**What is being asked:**
The word "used" marks the lines to keep; find each one in the data and copy it.

**Extracted entries:**
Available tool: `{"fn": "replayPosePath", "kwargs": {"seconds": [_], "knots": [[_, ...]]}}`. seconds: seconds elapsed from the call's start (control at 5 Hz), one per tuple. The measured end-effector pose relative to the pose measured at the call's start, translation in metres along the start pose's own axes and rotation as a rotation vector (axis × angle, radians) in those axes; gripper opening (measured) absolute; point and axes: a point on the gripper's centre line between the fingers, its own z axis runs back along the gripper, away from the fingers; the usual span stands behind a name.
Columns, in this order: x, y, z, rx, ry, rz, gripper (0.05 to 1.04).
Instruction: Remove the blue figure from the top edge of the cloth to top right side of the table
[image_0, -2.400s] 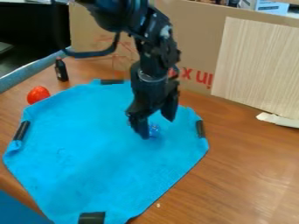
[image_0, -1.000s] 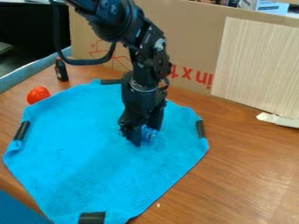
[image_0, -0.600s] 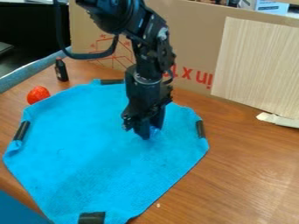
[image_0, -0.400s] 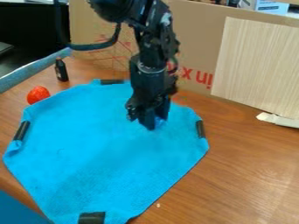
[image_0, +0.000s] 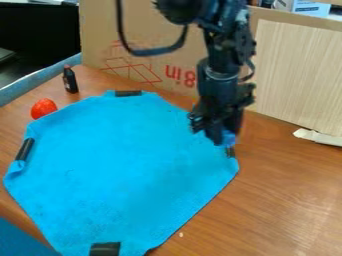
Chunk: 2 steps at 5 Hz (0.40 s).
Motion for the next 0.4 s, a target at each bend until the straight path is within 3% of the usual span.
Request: {"fn": "replayPosePath", "kwargs": {"seconds": [0.4], "knots": [[-0.027, -0.038, -0.027, -0.009, 0.013, -0.083, 0.373]]}}
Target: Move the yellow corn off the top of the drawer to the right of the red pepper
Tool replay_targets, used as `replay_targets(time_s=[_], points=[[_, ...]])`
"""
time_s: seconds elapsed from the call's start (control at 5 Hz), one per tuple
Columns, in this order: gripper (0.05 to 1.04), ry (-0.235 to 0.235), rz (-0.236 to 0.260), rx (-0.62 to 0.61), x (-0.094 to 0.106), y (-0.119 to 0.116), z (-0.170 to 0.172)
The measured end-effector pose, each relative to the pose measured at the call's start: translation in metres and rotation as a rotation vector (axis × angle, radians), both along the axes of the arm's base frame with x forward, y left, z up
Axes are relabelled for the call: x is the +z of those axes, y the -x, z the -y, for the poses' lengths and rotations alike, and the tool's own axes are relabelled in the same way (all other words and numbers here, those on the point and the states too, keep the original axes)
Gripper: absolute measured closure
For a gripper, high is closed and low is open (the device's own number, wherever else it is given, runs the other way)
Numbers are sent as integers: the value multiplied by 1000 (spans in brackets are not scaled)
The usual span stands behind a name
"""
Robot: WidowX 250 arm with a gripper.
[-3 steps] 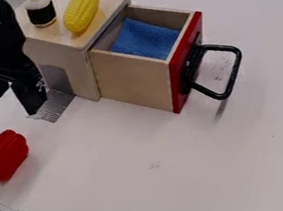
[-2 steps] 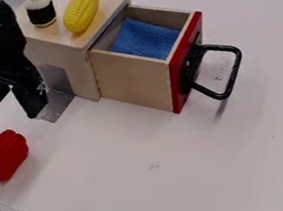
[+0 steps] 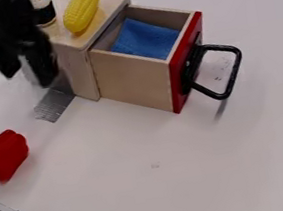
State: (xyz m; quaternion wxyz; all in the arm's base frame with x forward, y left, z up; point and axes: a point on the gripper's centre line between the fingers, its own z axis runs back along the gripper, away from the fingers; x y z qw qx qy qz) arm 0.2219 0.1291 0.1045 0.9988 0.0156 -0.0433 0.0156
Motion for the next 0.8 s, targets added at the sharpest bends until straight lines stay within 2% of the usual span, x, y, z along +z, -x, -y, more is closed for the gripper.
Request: replay_targets(time_s=[0.4,0.6,0.8], points=[[83,4,40,21,14,-52,0],[83,28,54,23,16,-69,9],[83,28,52,22,14,-83,19]])
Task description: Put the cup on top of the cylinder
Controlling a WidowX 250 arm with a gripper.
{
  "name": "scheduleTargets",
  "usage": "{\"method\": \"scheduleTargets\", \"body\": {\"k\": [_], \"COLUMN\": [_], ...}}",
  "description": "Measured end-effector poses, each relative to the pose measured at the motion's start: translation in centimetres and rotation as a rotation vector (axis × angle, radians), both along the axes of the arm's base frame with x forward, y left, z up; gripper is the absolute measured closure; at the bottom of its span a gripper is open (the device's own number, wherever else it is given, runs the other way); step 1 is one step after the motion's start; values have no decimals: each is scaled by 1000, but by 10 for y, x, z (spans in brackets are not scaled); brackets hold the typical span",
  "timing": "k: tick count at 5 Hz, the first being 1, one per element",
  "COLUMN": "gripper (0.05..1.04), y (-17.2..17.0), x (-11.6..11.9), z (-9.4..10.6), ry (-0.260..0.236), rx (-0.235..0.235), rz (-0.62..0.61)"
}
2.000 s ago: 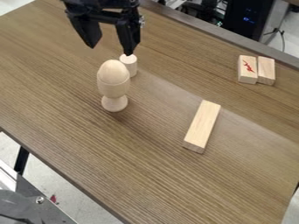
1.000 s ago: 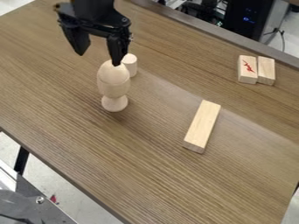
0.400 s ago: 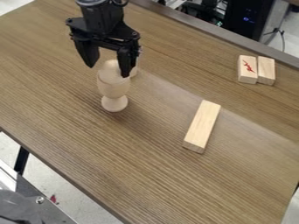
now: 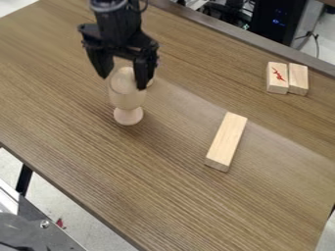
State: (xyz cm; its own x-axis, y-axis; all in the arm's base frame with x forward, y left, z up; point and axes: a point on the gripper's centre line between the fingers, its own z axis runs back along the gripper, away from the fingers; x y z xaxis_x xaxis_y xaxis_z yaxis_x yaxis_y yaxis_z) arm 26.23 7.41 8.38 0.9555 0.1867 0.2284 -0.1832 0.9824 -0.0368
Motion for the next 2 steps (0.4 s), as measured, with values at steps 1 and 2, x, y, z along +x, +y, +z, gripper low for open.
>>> {"method": "scheduleTargets", "body": {"k": [1,2], "gripper": [83,140], "y": [3,5], "x": [-3,-8], "z": [-9,-18], "ry": [9,34], "rx": [17,23], "rz": [-5,-2]}}
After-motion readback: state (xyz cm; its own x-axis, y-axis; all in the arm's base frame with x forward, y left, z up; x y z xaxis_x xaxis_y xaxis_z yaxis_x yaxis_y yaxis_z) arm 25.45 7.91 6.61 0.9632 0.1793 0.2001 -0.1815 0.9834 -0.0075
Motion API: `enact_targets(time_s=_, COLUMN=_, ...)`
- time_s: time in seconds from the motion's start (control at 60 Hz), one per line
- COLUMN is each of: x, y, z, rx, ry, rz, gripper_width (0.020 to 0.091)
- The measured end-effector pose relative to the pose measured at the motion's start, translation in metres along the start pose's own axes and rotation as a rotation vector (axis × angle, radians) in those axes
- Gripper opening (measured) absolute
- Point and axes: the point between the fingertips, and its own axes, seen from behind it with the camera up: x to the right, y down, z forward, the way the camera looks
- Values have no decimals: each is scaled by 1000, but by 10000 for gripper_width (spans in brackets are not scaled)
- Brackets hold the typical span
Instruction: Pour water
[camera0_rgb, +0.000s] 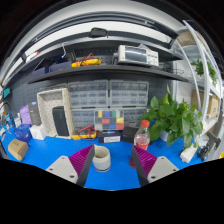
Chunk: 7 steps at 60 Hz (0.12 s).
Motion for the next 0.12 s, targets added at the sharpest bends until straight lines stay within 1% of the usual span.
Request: enact_targets(time_s=0.117, x=-8, y=6, z=-6, rx=-6, ry=-7, rz=6, gripper_width=746)
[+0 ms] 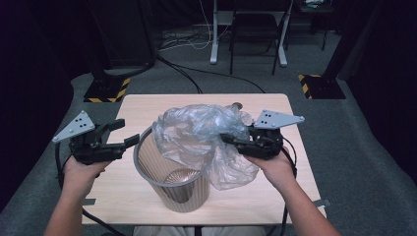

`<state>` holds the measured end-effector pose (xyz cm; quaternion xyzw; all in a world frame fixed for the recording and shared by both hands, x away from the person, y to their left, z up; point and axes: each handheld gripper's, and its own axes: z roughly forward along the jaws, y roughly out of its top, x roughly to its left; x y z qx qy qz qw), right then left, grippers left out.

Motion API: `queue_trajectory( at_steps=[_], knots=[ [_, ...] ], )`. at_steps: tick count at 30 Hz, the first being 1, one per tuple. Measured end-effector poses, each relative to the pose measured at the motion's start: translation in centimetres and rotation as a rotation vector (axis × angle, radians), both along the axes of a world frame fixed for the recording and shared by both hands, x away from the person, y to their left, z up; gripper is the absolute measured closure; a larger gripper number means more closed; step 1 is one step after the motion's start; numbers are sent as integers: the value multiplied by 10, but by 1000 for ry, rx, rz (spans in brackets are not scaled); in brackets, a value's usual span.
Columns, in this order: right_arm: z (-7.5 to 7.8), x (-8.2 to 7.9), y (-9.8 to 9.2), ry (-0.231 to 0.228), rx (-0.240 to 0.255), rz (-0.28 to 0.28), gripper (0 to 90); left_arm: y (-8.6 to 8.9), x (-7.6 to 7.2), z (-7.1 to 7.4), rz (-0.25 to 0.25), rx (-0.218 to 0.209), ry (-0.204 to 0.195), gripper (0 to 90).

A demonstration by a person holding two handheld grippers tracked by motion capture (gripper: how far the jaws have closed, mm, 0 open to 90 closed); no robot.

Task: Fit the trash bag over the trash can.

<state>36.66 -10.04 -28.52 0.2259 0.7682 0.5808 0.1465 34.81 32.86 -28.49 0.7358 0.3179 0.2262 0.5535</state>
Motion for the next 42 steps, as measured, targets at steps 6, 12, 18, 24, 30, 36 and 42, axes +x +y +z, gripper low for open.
queue_trajectory(
  at_steps=[6, 12, 18, 24, 30, 36, 42],
  knots=[
    [-1, -2, 10, -21, -3, 30, 622, -1, 4, 2, 8, -13, 14, 225],
    [2, -5, 17, -46, 13, 58, 623, -2, 4, 2, 4, -19, 17, 220],
    [11, -11, 25, -69, 17, 85, 622, -5, 0, 5, -12, -17, 11, 234],
    [12, -15, 30, -81, 20, 96, 622, -6, 0, 3, -9, -33, 18, 246],
    [9, -17, 29, -76, 32, 95, 622, -11, -4, -3, -35, 0, 5, 455],
    [8, -18, 32, -79, 37, 103, 621, -11, -10, -2, -55, 34, -21, 739],
    [9, -17, 36, -82, 35, 113, 616, -10, -17, -1, -52, 57, -44, 878]
  ],
)
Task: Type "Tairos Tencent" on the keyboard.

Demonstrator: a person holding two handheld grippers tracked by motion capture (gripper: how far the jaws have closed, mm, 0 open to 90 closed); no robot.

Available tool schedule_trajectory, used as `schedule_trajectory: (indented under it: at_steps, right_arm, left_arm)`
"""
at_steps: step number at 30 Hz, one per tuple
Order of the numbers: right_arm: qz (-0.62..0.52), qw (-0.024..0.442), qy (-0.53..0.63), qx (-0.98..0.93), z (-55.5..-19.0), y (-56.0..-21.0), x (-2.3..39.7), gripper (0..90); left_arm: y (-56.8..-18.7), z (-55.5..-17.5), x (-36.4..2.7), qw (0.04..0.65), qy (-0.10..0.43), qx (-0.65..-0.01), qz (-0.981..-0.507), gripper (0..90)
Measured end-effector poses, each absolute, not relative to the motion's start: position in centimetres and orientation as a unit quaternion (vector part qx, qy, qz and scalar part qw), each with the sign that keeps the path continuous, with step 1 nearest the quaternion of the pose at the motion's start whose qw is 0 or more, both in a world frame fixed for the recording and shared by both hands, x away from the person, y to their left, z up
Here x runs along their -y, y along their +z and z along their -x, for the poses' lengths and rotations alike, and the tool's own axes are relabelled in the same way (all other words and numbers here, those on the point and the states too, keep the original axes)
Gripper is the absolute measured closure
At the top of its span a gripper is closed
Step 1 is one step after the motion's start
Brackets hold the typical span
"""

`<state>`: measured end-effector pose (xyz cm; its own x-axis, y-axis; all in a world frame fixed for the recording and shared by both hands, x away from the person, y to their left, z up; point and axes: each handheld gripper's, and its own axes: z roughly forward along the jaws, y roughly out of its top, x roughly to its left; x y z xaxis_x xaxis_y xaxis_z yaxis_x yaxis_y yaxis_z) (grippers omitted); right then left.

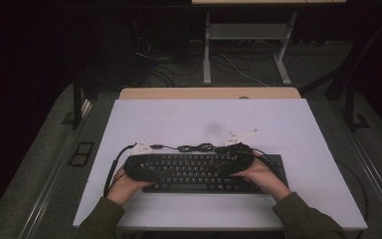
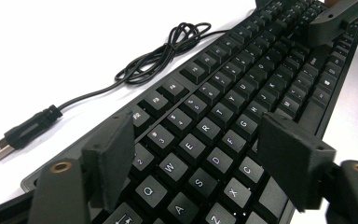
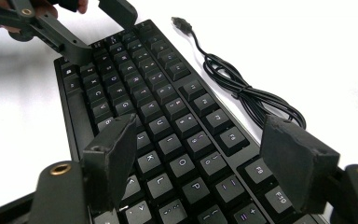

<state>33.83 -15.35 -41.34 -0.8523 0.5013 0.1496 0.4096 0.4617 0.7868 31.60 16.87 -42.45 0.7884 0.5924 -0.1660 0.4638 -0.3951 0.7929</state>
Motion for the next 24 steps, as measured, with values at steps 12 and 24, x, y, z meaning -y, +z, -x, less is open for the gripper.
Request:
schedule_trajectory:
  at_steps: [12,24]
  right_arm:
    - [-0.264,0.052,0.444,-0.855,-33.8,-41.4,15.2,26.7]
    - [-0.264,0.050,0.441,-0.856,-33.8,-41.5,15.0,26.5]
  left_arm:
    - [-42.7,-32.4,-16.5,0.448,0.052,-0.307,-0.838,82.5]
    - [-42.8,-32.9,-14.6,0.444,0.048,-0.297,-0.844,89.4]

**Expected answer:**
Tool replay_targets, used as `replay_targets(time_s=[_], points=[[_, ...]])`
Available tool schedule_trajectory, used as `schedule_trajectory: (indented under it: at_steps, right_arm, left_arm)`

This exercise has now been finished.